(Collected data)
————

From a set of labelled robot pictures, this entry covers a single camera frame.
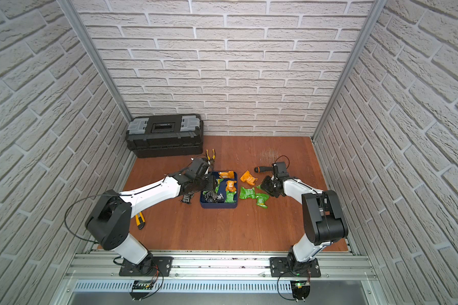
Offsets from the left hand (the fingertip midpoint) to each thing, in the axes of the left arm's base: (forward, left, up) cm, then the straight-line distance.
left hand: (217, 181), depth 89 cm
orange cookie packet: (+7, -5, -5) cm, 10 cm away
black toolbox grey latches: (+24, +28, +7) cm, 38 cm away
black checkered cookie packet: (-5, +15, -8) cm, 18 cm away
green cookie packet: (-5, -22, -8) cm, 24 cm away
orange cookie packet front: (+1, -6, -7) cm, 9 cm away
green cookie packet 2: (-3, -14, -7) cm, 16 cm away
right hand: (+1, -24, -7) cm, 25 cm away
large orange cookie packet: (+7, -15, -8) cm, 19 cm away
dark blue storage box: (-5, -6, -8) cm, 11 cm away
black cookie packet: (-5, +3, -7) cm, 9 cm away
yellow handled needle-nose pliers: (+22, +7, -10) cm, 25 cm away
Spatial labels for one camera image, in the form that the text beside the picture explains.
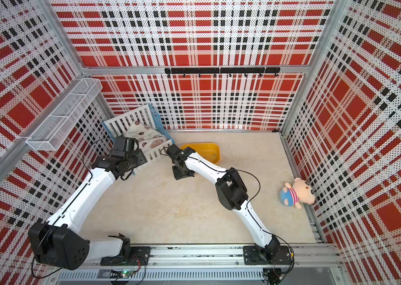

————

* WHAT IS BEING ASKED
An exact copy of the entries above is needed, with the pictures removed.

* TASK OUTPUT
From a set of labelled robot pictures, this entry covers a single camera frame.
Offsets from the left hand (the fingertip midpoint) to each thing, in the axes of the left arm's base: (forward, left, up) cm, then the straight-line distance.
left hand: (217, 181), depth 89 cm
orange cookie packet: (+7, -5, -5) cm, 10 cm away
black toolbox grey latches: (+24, +28, +7) cm, 38 cm away
black checkered cookie packet: (-5, +15, -8) cm, 18 cm away
green cookie packet: (-5, -22, -8) cm, 24 cm away
orange cookie packet front: (+1, -6, -7) cm, 9 cm away
green cookie packet 2: (-3, -14, -7) cm, 16 cm away
right hand: (+1, -24, -7) cm, 25 cm away
large orange cookie packet: (+7, -15, -8) cm, 19 cm away
dark blue storage box: (-5, -6, -8) cm, 11 cm away
black cookie packet: (-5, +3, -7) cm, 9 cm away
yellow handled needle-nose pliers: (+22, +7, -10) cm, 25 cm away
Spatial labels for one camera image, in the form that the text beside the picture explains.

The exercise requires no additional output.